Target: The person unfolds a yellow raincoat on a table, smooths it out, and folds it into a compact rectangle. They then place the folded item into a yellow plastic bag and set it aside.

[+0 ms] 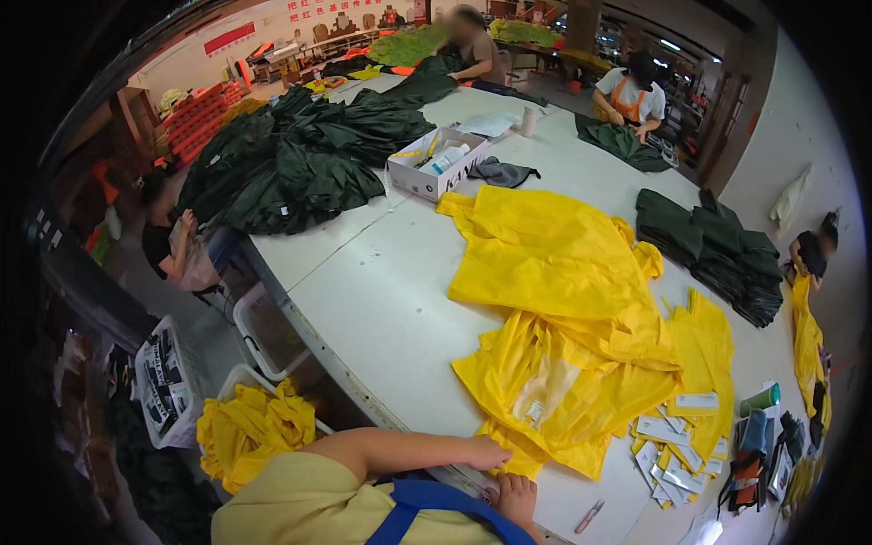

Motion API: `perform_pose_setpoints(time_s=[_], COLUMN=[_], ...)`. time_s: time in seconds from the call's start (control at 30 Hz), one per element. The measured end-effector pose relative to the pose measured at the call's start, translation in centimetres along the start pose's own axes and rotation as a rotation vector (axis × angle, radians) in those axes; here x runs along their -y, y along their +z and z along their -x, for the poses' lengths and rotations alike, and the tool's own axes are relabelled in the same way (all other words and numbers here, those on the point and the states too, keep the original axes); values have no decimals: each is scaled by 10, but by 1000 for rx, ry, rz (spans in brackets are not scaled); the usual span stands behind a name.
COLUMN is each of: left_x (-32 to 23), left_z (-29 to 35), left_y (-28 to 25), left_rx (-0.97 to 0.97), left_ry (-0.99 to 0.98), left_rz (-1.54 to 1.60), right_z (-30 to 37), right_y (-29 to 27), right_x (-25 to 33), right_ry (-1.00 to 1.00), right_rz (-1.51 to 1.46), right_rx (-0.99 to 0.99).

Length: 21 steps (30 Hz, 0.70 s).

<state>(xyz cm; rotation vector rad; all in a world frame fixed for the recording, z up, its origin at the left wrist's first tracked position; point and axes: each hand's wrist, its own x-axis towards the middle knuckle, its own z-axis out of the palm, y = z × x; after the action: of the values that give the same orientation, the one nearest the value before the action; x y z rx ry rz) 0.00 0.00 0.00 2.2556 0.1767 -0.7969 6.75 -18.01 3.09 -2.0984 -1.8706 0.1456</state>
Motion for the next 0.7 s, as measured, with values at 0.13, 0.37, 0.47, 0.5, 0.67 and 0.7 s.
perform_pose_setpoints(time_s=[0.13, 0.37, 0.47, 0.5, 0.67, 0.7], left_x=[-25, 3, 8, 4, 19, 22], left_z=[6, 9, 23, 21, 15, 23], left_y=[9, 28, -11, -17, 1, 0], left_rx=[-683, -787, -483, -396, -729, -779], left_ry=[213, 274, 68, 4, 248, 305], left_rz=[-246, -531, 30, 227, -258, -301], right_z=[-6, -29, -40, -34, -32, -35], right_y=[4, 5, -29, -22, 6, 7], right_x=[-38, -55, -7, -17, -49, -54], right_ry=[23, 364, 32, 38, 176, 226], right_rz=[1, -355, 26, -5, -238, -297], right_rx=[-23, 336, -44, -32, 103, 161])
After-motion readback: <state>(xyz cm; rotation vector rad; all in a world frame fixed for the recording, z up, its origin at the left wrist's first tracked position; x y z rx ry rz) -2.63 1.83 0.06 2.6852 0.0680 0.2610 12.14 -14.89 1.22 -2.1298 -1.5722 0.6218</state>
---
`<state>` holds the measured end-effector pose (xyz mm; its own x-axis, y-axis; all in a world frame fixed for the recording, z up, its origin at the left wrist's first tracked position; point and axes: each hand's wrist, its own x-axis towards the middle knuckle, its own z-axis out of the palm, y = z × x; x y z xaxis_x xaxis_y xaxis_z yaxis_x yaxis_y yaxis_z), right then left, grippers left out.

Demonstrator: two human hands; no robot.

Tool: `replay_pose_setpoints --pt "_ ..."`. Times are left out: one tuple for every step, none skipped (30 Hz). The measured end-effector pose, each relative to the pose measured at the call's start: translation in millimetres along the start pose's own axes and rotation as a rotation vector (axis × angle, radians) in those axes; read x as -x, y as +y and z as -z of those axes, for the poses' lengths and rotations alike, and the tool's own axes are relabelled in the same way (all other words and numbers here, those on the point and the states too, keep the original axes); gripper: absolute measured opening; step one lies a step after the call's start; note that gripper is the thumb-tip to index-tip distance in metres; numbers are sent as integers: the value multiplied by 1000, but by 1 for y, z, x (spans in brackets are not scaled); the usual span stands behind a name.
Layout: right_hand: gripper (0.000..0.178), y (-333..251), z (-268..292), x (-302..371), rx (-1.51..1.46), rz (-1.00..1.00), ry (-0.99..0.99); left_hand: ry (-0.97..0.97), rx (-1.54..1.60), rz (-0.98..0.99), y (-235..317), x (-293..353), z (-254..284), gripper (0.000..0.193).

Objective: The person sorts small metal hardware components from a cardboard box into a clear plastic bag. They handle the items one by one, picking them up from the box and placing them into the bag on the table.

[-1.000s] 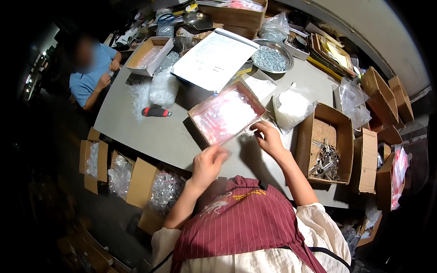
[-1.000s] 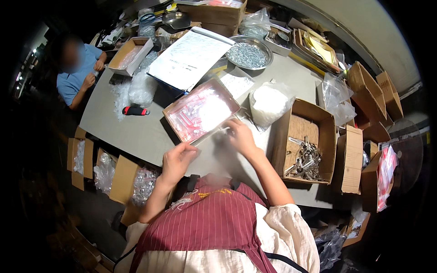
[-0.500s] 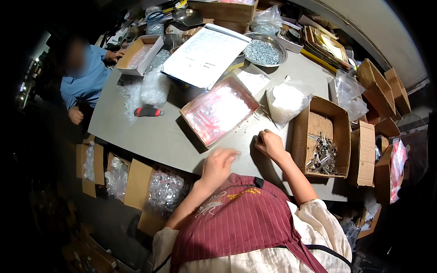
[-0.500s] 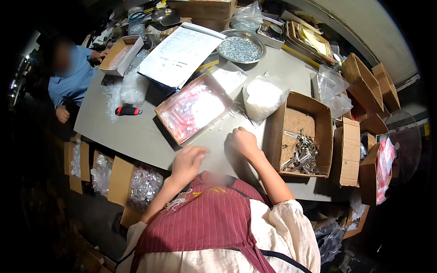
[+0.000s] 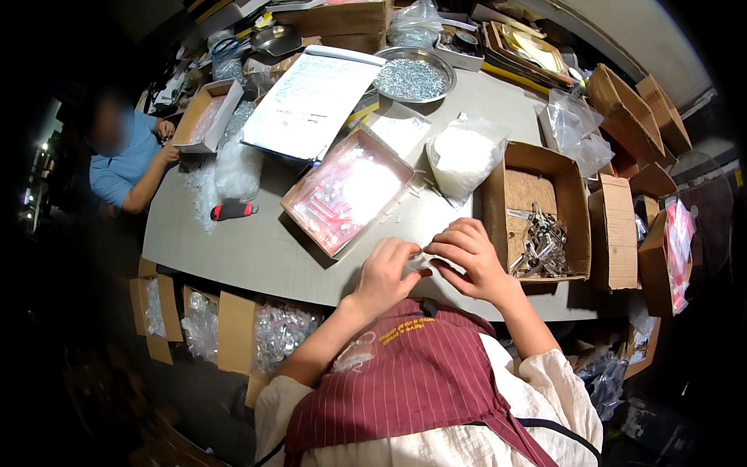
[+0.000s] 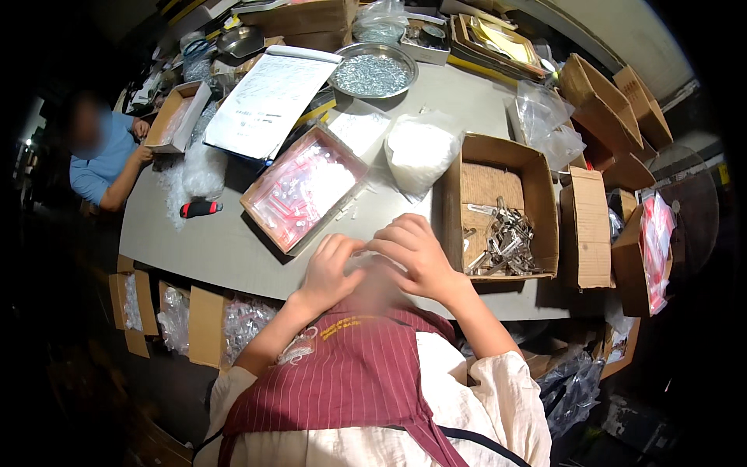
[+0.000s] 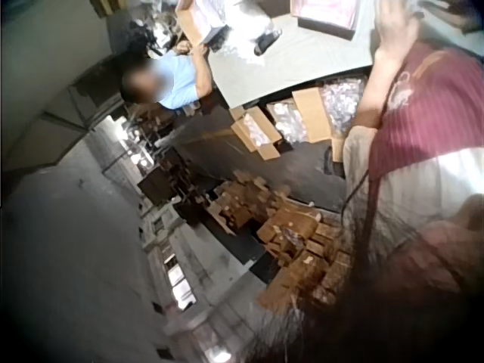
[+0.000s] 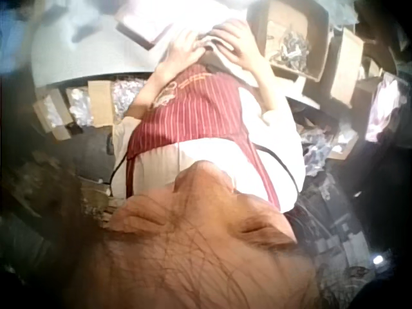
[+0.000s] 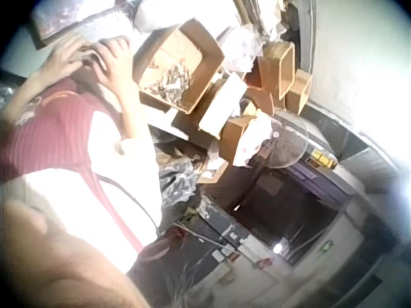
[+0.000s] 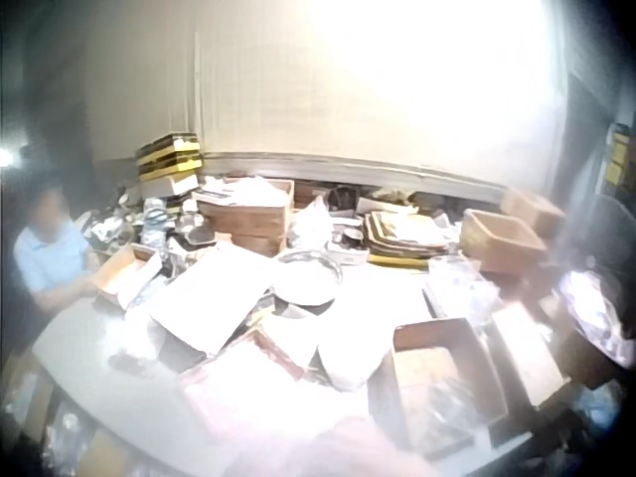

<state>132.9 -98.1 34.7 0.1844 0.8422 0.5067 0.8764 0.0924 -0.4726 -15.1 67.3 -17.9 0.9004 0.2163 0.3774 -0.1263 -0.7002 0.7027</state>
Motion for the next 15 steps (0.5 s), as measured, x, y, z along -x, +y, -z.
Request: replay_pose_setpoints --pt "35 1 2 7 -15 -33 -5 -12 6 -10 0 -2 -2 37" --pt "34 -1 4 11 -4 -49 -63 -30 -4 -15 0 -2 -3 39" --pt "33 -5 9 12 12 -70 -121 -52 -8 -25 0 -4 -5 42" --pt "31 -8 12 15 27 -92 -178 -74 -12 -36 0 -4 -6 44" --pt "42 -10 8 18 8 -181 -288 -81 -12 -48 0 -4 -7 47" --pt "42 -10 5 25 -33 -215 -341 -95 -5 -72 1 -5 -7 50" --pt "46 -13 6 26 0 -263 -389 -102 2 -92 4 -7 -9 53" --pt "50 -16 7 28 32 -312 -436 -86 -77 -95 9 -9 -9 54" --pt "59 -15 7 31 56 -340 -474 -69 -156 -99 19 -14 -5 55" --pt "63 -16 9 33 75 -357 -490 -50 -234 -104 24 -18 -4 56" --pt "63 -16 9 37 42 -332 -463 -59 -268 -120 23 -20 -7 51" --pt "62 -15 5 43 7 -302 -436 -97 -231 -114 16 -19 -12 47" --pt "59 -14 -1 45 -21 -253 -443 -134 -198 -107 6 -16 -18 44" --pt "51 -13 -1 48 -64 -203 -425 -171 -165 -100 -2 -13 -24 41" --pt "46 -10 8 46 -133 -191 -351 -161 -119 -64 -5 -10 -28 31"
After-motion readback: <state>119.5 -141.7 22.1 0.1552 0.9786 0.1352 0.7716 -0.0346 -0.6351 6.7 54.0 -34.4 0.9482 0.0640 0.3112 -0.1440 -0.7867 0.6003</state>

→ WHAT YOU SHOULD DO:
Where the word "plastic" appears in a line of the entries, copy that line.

→ ANSWER SPACE:
Target: The person unfolds a yellow raincoat on a table, smooths it out, and folds it into a compact rectangle. They then place the folded item into a yellow plastic bag and set it aside.
Objective: The person sorts small metal hardware components from a cardboard box into a clear plastic bag. They handle the items one by one, picking them up from the box and placing them into the bag on the table.

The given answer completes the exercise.